# [WHAT YOU NEED TO DO]
Copy the listing below letter for letter, passing over each picture.
*** Opening of SUPPLIED MATERIAL ***
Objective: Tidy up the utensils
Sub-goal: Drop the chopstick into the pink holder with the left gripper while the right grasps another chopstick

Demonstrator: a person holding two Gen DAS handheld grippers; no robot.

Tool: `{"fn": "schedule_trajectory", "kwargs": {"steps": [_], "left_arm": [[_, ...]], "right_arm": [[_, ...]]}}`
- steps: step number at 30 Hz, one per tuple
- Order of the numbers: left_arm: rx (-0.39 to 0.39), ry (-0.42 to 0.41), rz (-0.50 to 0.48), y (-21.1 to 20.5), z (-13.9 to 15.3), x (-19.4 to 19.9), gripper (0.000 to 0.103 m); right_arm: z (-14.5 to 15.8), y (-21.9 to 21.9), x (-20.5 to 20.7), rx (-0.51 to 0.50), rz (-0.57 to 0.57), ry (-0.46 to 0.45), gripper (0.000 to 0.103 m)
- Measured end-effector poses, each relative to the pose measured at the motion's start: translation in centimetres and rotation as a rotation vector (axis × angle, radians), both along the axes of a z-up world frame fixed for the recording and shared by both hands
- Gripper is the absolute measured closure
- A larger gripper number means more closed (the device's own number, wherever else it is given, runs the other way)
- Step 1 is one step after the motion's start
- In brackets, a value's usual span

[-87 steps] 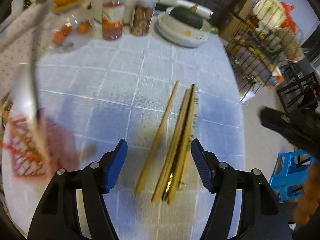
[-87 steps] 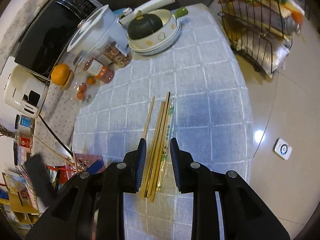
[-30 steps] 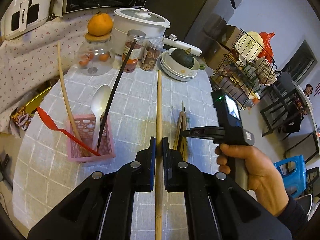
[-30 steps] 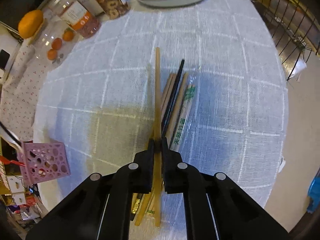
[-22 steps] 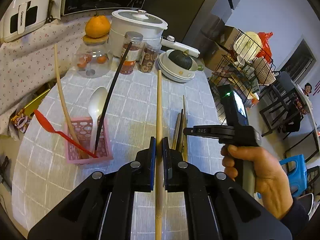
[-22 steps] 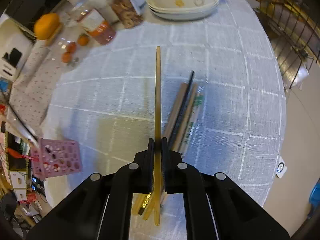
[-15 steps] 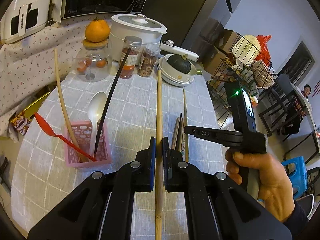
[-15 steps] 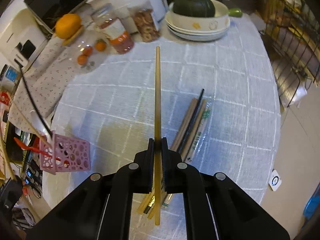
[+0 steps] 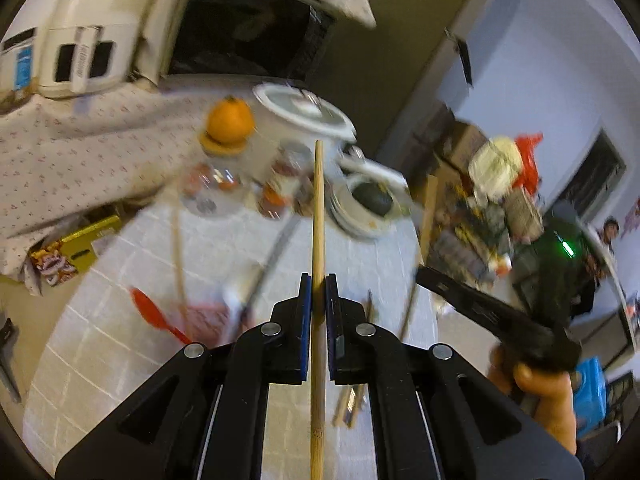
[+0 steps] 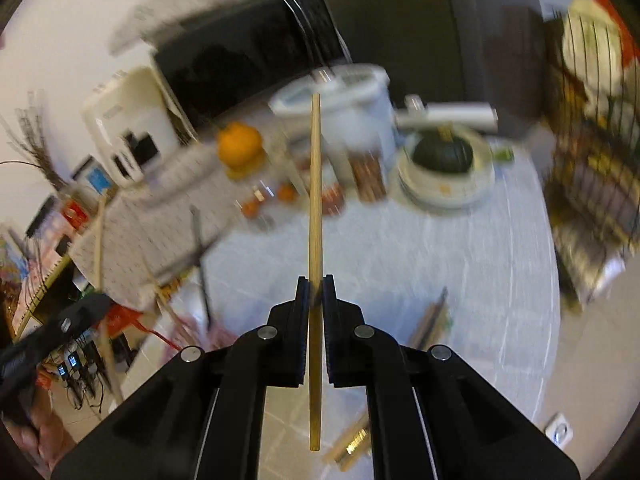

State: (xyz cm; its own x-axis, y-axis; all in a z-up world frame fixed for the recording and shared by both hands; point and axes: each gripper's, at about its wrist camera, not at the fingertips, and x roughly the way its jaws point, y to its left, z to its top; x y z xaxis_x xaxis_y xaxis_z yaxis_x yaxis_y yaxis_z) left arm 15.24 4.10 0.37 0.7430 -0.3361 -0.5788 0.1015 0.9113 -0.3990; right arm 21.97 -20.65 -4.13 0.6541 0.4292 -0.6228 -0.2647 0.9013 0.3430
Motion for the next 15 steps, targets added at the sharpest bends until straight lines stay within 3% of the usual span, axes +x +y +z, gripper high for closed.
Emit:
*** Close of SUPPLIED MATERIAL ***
# [TASK SOLUTION]
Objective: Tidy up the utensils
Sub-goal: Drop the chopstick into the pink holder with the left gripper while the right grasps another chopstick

Demonstrator: a person holding two Gen DAS handheld grippers; no robot.

Tool: `{"fn": "schedule_trajectory", "kwargs": {"steps": [_], "left_arm": [[_, ...]], "right_arm": [[_, ...]]}}`
- steps: step number at 30 Hz, one per tuple
- Order of the numbers: left_arm: rx (-0.39 to 0.39), ry (-0.42 to 0.41), rz (-0.50 to 0.48), y (-21.1 to 20.5), z (-13.9 to 15.3), x (-19.4 to 19.9), gripper (0.000 to 0.103 m); right_arm: z (-14.5 to 15.8), y (-21.9 to 21.9), x (-20.5 to 20.7), rx (-0.51 to 0.50), rz (-0.57 to 0.57), ry (-0.46 to 0.45), gripper (0.000 to 0.103 m)
- Measured end-effector poses, each relative to the pose measured at the motion's start: translation in centimetres and rotation as a rotation vector (axis × angle, radians), both along the axes of a z-up world frame fixed for the recording and shared by both hands
- Gripper is the absolute measured closure
- A larger gripper number means more closed (the device's own number, wherever else it is given, runs the other way)
- Step 1 is one step after the motion's start
- In brackets, a value's usual span

[-87 steps] 
[-87 steps] 
[-30 steps] 
[-30 steps] 
[-22 steps] 
[-22 steps] 
[-15 steps] 
[-15 steps] 
[+0 steps] 
[+0 steps] 

State: (xyz cm; its own x-axis, y-axis; all in a z-up world frame fixed for the recording and shared by both hands; point and axes: each gripper's, at about its wrist camera, not at the fingertips, and x roughly the way its jaws point, y to its left, z to its top; x y z xaxis_x xaxis_y xaxis_z yaxis_x yaxis_y yaxis_z) left arm 15.24 4.10 0.37 0.7430 -0.3361 -0.5788 0.1015 0.9113 -0.3990; right arm 21.97 -20.65 -4.13 0.6541 0.4292 -0.6228 -0.2647 0.9013 0.3430
Motion for the next 15 steps, targets added at the sharpest bends until straight lines stay within 3% of the usual span, axes +x +y +z, gripper high for closed.
Emit:

Nothing more remains in this exercise.